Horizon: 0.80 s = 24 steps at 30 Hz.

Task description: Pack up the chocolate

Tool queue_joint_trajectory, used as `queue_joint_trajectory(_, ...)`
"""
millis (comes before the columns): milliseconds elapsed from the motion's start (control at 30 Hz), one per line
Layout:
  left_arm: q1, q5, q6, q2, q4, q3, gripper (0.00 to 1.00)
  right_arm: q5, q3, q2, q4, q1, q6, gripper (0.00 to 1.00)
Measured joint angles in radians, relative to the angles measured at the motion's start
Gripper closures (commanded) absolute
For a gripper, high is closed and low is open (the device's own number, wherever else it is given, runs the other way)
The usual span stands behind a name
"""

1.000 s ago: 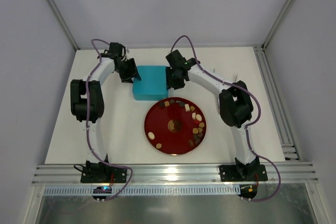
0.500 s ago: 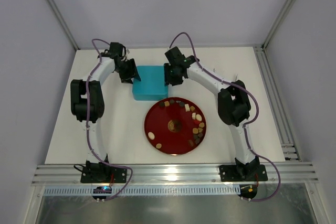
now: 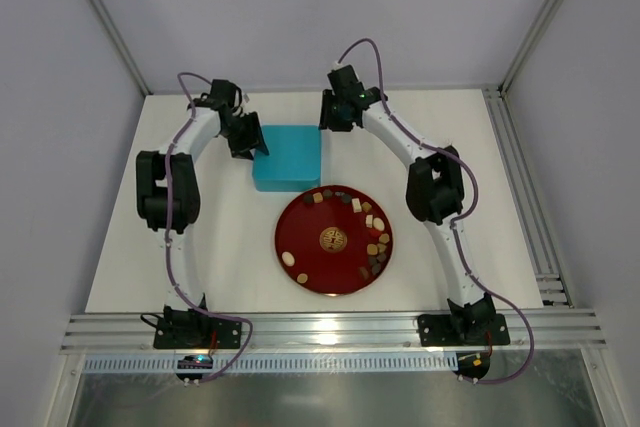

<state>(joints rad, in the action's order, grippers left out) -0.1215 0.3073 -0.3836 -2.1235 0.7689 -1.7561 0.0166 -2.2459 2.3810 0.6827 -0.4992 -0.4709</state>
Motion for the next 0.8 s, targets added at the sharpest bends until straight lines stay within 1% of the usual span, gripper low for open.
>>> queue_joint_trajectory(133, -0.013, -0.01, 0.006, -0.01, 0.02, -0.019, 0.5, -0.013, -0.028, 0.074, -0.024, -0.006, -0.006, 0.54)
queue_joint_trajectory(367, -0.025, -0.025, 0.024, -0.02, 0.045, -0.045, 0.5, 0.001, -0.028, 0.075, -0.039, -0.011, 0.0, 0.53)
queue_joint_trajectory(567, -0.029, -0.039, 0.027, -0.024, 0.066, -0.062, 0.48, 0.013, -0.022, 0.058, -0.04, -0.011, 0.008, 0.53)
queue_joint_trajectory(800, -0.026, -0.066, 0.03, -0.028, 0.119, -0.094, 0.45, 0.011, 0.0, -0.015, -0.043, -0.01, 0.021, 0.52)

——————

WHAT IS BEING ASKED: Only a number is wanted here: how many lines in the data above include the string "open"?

OUTPUT FOR THIS TASK: 2